Ice layers can contain chemicals and tiny air bubbles that provide a snapshot of what was floating around in the atmosphere, and the thickness of the layers indicates snowfall rates. Ice cores drilled today contain radioactive elements from the Chernobyl nuclear incident in 1986 and from atomic bomb testing in the mid-20th century.
Ice cores also document the heavy metal pollution from human industrialization. A study published in July in Scientific Reports found that traces of lead have been showing up in Antarctic ice since 1889. Based on its chemical profile, the researchers traced some of that lead to deposits near an old mining town in Broken Hill, New South Wales, Australia. According to the data, lead pollution saw two spikes in the 20th century, first in the 1920s and again around 1975. Today lead shows up at lower levels, but still much higher than the amounts seen before the industrial revolution. In total, Antarctica has collected about 660 tons of lead over the last 130 years.
Space Junk in Low-Earth Orbit
On October 4, 1957, humanity launched its first satellite into space: Russia’s Sputnik 1, which was about the size of a beach ball. More than 50 years later, low Earth orbit is packed with working satellites and loads of space-age debris, such as discarded rocket parts and broken or retired satellites. The U.S. Space Surveillance Network and other organizations track roughly 500,000 pieces of “space junk” as they orbit the Earth, moving as fast as 17,000 miles per hour.
For space junk, the biggest problem is collisions with other orbital objects. Any fragment of space debris bigger than a centimeter can pierce the wall of a working spacecraft or a satellite. And even small collisions create additional dangerous debris. In 2007, China launched a ballistic missile at its own weather satellite to test defensive technology, while two communications satellites (one American, one Russian) collided in 2009. These two events are responsible for about one-third of existing space debris today.
Orbits decay over time, causing space junk to fall back to Earth, and most pieces burn up when they hit the atmosphere. But higher altitudes make for longer time in orbit. Debris at about 370 miles returns to the ground within a couple years. Anything higher than 620 miles will spend a century or longer in space. Though no one’s been tasked with removing space debris, a few companies and researchers have dreamed up potential trash removal strategies, ranging from orbital tugboats to giant nets to lasers.

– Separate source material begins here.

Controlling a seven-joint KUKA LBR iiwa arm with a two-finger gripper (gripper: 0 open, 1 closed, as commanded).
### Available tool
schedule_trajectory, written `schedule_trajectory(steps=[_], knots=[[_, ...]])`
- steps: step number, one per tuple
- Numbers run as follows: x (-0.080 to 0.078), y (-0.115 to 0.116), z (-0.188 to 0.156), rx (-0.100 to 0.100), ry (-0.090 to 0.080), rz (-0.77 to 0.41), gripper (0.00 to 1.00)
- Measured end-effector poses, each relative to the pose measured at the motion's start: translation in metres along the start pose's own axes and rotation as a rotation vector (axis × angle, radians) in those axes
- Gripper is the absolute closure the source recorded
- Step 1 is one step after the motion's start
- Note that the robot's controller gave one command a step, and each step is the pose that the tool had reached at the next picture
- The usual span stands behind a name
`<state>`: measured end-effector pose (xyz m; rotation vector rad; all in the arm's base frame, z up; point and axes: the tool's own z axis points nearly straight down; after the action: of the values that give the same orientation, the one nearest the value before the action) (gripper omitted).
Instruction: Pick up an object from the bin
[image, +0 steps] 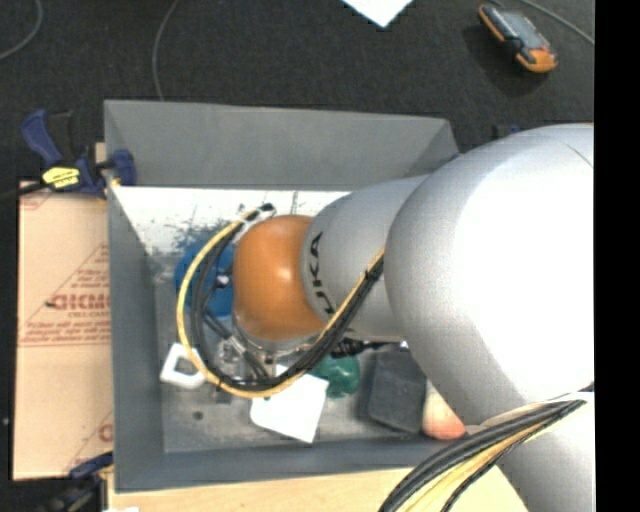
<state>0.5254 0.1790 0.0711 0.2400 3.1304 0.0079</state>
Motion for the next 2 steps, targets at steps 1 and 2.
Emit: schedule_trajectory(steps=[1, 2], knots=[[0.0006, -0.0003, -0.0066, 0.000, 0.001, 0.002, 1.00], [-0.0005, -0.0001, -0.0158, -0.002, -0.002, 0.004, 1.00]])
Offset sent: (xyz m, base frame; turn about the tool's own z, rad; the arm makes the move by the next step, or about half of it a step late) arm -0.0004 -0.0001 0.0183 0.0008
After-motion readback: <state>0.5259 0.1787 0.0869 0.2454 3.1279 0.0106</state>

Flying Sheep and Swamp Pythons
In 2012, police caught a helicopter pilot flying axis deer from Maui to the Big Island of Hawaii. The flight was part of a smugglers’ scheme to improve hunting sport on each island by swapping the deer, found on Maui, for mouflon sheep from the Big Island. Both species are native to the Mediterranean, and both pose considerable threats to Hawaii’s native ecosystems.

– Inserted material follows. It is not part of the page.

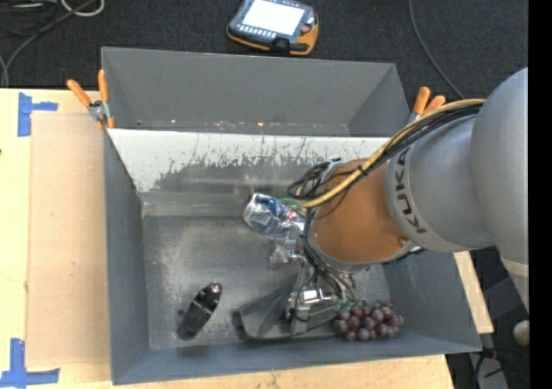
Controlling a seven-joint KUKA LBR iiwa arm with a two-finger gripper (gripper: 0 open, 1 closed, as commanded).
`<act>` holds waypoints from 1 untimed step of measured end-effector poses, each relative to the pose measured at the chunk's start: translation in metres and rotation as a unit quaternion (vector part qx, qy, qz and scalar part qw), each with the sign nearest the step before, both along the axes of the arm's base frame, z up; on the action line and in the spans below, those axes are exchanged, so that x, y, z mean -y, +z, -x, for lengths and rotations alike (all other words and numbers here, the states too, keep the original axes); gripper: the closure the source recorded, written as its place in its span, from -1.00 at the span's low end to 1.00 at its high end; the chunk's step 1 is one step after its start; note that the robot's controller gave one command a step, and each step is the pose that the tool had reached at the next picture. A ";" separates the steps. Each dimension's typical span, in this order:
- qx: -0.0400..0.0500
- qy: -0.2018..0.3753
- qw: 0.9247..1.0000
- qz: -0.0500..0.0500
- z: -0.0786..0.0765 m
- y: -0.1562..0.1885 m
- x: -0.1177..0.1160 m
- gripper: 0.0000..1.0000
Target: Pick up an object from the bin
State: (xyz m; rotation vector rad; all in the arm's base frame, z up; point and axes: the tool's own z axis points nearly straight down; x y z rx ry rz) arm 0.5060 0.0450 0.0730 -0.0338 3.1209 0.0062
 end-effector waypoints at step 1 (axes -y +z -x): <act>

The interrupted airlift is only one of the ways humans have transported exotic species to disparate parts of the globe. In 1884, a horticultural exposition in New Orleans included a water hyacinth (Eichornia crassipes) specimen from the Amazon. A hit with local gardeners, it quickly colonized aquatic ecosystems across the Southeastern United States. Though the full extent of its impact is unclear, water hyacinth sits on the surface, shielding other aquatic plants from sunlight and other resources. More recently, around 150,000 Burmese pythons (Python molurus bivittatus), native to Southeast Asia, have colonized the Florida everglades. They were probably introduced by the escape or purposeful release of pet pythons. With little competition for resources, the snakes are thriving on a diet of local aquatic birds and even alligators.
Every case of species invasion is unique. Some creatures were introduced by accident, stowaways aboard cargo ships or caravans. Others were human attempts to biologically control local pests or even other invasive species, like the cane toad in Australia. But the overall effect is a distinctively rapid movement—and sometimes removal—of species on Earth.